In a recent systematic review of longitudinal studies attempting to create postnatal growth charts for preterm infants, Villar and colleagues8 noted that overall methodologic quality of the studies was fair to low by a scoring system. Several studies included in the review were from historical cohorts of infants, and their management would not be comparable with current practice. However, there were nine studies that looked at cohorts of infants born after the year 200010,24,25,26,27,28,29,30,31, which are more representative of current clinical care. Only three of these studies had sufficient sample size for analysis10,24,27. Of the nine studies, six studies did not publish any centile lines10,24,26,28,29,30 and one study produced only birth-weight specific data with no attempt at constructing charts25. The study by Bocca-Tjeertes and colleagues27 published reference centiles for growth of preterm infants up to 15 months of age. However, the early postnatal period from birth up to discharge from the neonatal unit was presented in a compressed format in the chart and would be challenging to use clinically on the neonatal unit. The study by Villar and colleagues31, while methodologically rigorous, had a small sample size (201 infants), with only 28 infants born below 33 weeks of gestation (centile charts were presented from 27 weeks of gestation). Thus, no longitudinal reference centile charts exist to monitor the most vulnerable preterm infants born at extremes of gestation, who are at the highest risk of having growth problems. This is a specific gap we have aimed to fill.
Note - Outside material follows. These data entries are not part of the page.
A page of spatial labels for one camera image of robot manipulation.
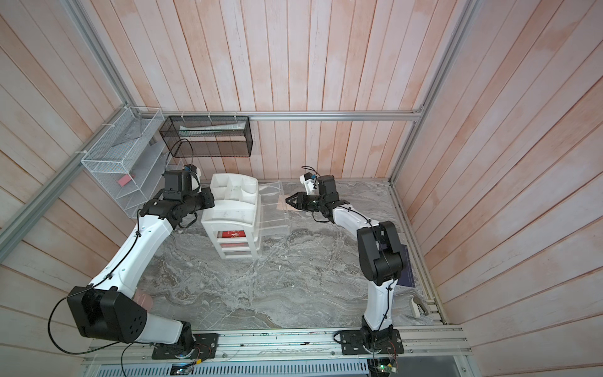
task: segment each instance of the black mesh basket
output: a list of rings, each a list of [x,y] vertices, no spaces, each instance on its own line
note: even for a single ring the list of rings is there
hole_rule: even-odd
[[[173,115],[159,133],[174,157],[249,157],[253,146],[246,116]]]

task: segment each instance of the wire
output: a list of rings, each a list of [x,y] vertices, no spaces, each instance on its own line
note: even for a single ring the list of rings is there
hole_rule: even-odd
[[[169,149],[169,153],[170,153],[170,154],[171,154],[173,157],[175,157],[175,155],[172,153],[172,150],[174,149],[174,147],[175,147],[176,145],[178,145],[178,148],[176,148],[176,153],[178,153],[178,150],[180,150],[180,147],[182,146],[182,143],[183,143],[183,142],[185,142],[185,141],[186,141],[186,142],[189,144],[189,146],[191,147],[191,164],[192,164],[192,160],[193,160],[193,157],[194,157],[194,156],[193,156],[194,151],[193,151],[192,143],[191,143],[191,141],[190,141],[189,139],[184,138],[184,139],[180,139],[180,140],[178,140],[178,141],[177,141],[176,143],[174,143],[174,145],[172,145],[172,147]]]
[[[323,221],[319,221],[316,220],[316,218],[314,217],[314,213],[316,213],[317,211],[312,211],[312,218],[314,219],[314,221],[316,221],[317,223],[330,223],[329,220],[323,220]]]
[[[56,304],[56,305],[54,305],[54,308],[53,308],[53,309],[52,309],[52,311],[50,312],[50,316],[48,317],[48,328],[47,328],[47,330],[48,330],[48,337],[50,338],[50,341],[51,341],[51,342],[54,344],[54,346],[55,346],[56,348],[58,348],[58,349],[59,349],[61,352],[66,353],[66,354],[68,354],[68,355],[84,355],[84,354],[86,354],[86,353],[95,352],[95,351],[101,350],[101,349],[103,349],[103,348],[107,348],[107,347],[109,347],[109,346],[112,346],[112,345],[114,345],[114,344],[120,343],[120,342],[116,341],[116,342],[114,342],[114,343],[107,344],[106,346],[99,347],[99,348],[95,348],[95,349],[91,349],[91,350],[84,351],[84,352],[70,352],[70,351],[67,351],[67,350],[64,350],[63,348],[61,348],[61,347],[60,347],[60,346],[57,344],[57,342],[56,342],[56,341],[54,341],[54,338],[52,337],[52,333],[51,333],[51,331],[50,331],[50,323],[52,322],[52,316],[54,315],[54,312],[57,310],[58,305],[59,305],[59,304],[61,304],[63,301],[65,301],[66,299],[68,299],[68,298],[70,298],[70,297],[77,296],[77,295],[79,295],[79,294],[83,294],[83,293],[85,293],[85,292],[88,292],[88,291],[90,291],[90,290],[92,290],[92,289],[94,289],[94,288],[98,287],[98,286],[99,286],[99,285],[101,285],[103,282],[105,282],[105,280],[107,280],[107,279],[109,279],[110,277],[112,277],[112,276],[113,276],[113,272],[114,272],[114,271],[115,271],[115,270],[116,270],[116,269],[119,267],[119,265],[121,264],[121,262],[123,262],[123,261],[126,259],[126,257],[127,257],[127,256],[130,254],[130,252],[132,251],[132,249],[133,249],[133,248],[134,248],[134,246],[136,245],[136,241],[138,241],[138,238],[141,236],[141,234],[140,234],[140,221],[139,221],[139,219],[140,219],[140,211],[141,211],[141,210],[139,209],[139,210],[136,212],[136,237],[135,237],[135,239],[134,239],[134,243],[132,244],[132,246],[130,247],[130,249],[128,250],[128,252],[127,252],[127,253],[124,255],[124,257],[123,257],[123,258],[122,258],[122,259],[121,259],[121,260],[120,260],[120,261],[119,261],[119,262],[118,262],[118,263],[115,265],[115,267],[113,267],[113,269],[111,270],[111,272],[109,272],[108,274],[106,274],[106,275],[105,275],[105,277],[104,277],[104,278],[103,278],[103,279],[102,279],[100,282],[96,283],[95,285],[91,286],[90,288],[86,288],[86,289],[85,289],[85,290],[83,290],[83,291],[80,291],[80,292],[77,292],[77,293],[73,293],[73,294],[70,294],[70,295],[67,295],[67,296],[63,297],[62,299],[60,299],[60,300],[57,302],[57,304]]]
[[[127,350],[132,344],[134,344],[134,343],[130,343],[124,348],[124,350],[121,352],[121,358],[119,359],[119,363],[121,364],[121,372],[124,374],[124,377],[128,377],[128,375],[125,374],[125,369],[124,369],[124,353],[125,353],[125,350]]]

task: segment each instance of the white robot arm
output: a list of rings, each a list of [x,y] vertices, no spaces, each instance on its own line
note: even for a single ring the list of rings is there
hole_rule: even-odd
[[[362,343],[367,350],[381,349],[393,338],[393,288],[404,267],[402,253],[406,246],[401,245],[392,222],[377,223],[360,214],[348,201],[339,199],[333,176],[317,175],[306,173],[301,176],[306,191],[288,197],[286,202],[302,211],[321,212],[357,239],[360,267],[368,280]]]
[[[194,222],[197,211],[214,206],[210,189],[199,188],[196,170],[187,165],[182,171],[166,171],[165,188],[140,210],[137,225],[113,259],[90,285],[71,290],[67,303],[82,336],[172,345],[162,351],[173,357],[187,357],[193,350],[190,323],[149,314],[132,297],[142,273],[172,230],[182,227],[185,216],[194,214]]]

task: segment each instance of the aluminum frame
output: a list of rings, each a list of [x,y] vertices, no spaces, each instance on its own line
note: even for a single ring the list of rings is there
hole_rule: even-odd
[[[167,116],[247,116],[250,121],[418,121],[421,110],[399,111],[205,111],[163,112]]]

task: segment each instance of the aluminum rail
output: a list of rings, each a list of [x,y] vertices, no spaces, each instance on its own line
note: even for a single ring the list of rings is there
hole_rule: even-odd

Our study has several strengths including a large sample size and using gestation (and not birth weight) as the correct representation of prematurity. We have used rigorous and detailed analysis followed by easily replicable mixed modelling methods allowing for variability (a constant in this population) at every stage, resulting in predictive weight-gain centiles of extreme preterm infants. This contemporary data reflects current clinical practice and any variations in clinical management are expected to be reflected in the large data set analysed. Borrowing strengths across gestation groups has allowed us to make meaningful predictions for even the early gestation groups, where smaller numbers of infants were available to provide data. Parametric modelling allowed borrowing of strength across the whole dataset, so that (in principle) even a full-term infant could contribute something to our estimation of growth curves for extremely preterm infants although in practice, such contributions are small. Although we have presented reference centiles for only a few chosen gestations, this is neither due to data paucity nor model inadequacy but is instead a limitation of static graphical presentation. The model is in principle infinitely fine-grained and interpolates seamlessly between different ages and gestations. Any choice of static plots will necessarily represent a compromise between precision and practicality: it would be impractical to suggest neonatal units employ books of growth charts hundreds of pages long corresponding to all possible combinations of age and gestation. Nevertheless, we consider dynamic plots an attractive and viable option in the near future, where growth percentiles tailored exactly to a child’s age and gestation are instantly available electronically. Our data and model can already produce such dynamic predictions; our static representations provide an example of these possibilities.

There are some limitations that need pointing out. Although most infants in our cohort come from a population where gestation is assessed early at around 12–14 weeks by ultrasound, this data was not available to us to cross-check. Weight measurements were taken using similar machines at the different hospitals, but these were not standardised or quality controlled. Morbidity data in our retrospective cohort was of an insufficient quality to include in the model predictions for individualised charts. All of these limitations can be corrected by designing a prospective national study to collect representative data.

In conclusion, we have published the first gestation- and gender-specific predictive longitudinal weight gain charts in extreme preterm infants. This model can be used to produce similar reference charts for other anthropological measurements from preterm infants, by collecting prospective data in a national study.